The way I do in Java is that I always assume and enforce my strings to be ASCII single byte, and if I want to display something localized, somehow, it never really goes through any complex logic where I need to know the encoding: I copy the content with an encoding metadata, and the other side just displays it.
"strings are arrays of bytes" combined with the assumption that "characters are a single byte" sounds basically the same as the "array of code points" that the parent comment is disagreeing with
Sure, but if you're insisting that the string be represented as one byte per character, you end up with the exact same properties with "array of code points" and "array of bytes"
No, it's impossible to do random access to retrieve a character, if you are dealing with code points, because code points do not have a fixed byte size. I thought this a good intro <https://tonsky.me/blog/unicode/>.
> For example, the number of characters in the string is simply the length of the string.
For I/O you need the amount of bytes it occupies in memory and that's always known.
For text processing, you don't actually need to know the length of the text. What you actually need is the ability to determine the byte boundaries between each code point and most importantly each grapheme cluster.
> when you really need Unicode
You always need Unicode. Sorry but it's almost 2024 and I shouldn't even have to justify this.
For I/O, you don't need "strings" at all, you need byte buffers. For text, you need Unicode and everything else is just fundamentally wrong.
> Obviously that makes internationalization harder, but the advantage is that strings are much simpler to reason about.

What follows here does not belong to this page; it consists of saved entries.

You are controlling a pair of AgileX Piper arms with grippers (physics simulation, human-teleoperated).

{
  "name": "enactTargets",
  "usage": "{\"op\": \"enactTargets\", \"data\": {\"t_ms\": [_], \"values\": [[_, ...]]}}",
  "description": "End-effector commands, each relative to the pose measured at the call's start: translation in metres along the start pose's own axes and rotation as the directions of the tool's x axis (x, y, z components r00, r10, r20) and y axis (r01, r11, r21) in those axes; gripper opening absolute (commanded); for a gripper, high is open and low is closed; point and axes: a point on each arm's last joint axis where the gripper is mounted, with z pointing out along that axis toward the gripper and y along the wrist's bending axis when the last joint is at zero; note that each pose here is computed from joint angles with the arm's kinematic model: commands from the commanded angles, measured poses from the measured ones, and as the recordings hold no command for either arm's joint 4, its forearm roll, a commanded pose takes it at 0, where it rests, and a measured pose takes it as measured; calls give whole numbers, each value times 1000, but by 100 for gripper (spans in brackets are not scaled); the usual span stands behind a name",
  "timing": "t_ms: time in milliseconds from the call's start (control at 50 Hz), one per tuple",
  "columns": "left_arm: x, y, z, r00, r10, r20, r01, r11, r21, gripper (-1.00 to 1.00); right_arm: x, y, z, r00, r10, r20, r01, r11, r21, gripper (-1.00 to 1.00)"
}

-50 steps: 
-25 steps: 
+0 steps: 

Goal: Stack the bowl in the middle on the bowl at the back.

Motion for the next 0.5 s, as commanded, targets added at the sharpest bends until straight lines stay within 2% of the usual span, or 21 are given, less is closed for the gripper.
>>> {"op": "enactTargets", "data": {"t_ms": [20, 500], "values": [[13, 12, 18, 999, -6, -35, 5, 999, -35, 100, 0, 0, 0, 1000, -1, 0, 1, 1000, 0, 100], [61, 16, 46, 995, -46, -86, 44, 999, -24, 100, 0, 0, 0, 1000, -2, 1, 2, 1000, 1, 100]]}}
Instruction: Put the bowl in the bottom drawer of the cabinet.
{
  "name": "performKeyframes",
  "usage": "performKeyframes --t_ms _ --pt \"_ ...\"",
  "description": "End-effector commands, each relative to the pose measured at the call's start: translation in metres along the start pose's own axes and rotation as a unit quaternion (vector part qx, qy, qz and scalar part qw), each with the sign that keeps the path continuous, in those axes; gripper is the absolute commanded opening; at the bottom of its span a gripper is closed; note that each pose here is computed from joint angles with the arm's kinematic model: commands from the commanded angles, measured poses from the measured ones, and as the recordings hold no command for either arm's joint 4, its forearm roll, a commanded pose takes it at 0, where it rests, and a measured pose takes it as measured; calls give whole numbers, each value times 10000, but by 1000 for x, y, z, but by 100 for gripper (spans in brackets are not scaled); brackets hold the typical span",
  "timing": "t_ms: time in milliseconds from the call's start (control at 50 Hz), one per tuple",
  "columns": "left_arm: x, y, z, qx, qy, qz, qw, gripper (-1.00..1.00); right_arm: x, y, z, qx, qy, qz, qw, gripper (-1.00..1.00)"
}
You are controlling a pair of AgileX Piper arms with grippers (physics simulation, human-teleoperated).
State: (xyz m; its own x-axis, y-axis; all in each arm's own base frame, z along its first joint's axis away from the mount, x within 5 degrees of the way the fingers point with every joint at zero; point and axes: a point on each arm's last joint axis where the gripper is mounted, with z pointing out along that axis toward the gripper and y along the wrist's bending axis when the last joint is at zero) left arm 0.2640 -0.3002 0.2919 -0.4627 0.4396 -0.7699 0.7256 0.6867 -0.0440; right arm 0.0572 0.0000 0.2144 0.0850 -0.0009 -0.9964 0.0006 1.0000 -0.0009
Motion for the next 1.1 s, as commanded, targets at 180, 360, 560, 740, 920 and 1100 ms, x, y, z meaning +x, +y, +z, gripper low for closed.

Internationalization relative to what? Anyway, just pick any language in the world, i.e. an arbitrary one—can you represent it using just ASCII? If so I would like to know what language that is. It seems that Rotokas can be.[1] That’s about 5K speakers. So you can make computer programs for them.
Out of interest, would you also say that "images are arrays of bytes"?
If not, what's the semantic difference?
For me, strings represent text, which is fundamentally linked to language (and all of its weird vagueness and edge-cases). I feel like there's a "Fallacies programmers believe about text" that should exist somewhere, containing items like "text has a defined length" and "two identical pieces of text mean the same thing".
So whilst it's nice to have an implementation that lets you easily "seek to the 5th character", it's not always the case that this is a well defined thing.
I love when the writing gets visibly more unhinged and frustrated with each invalidated assumption. It's like the person's mind is desperately trying to find some small sliver of truth to hold onto but it can't because the rug is getting constantly pulled out from under it.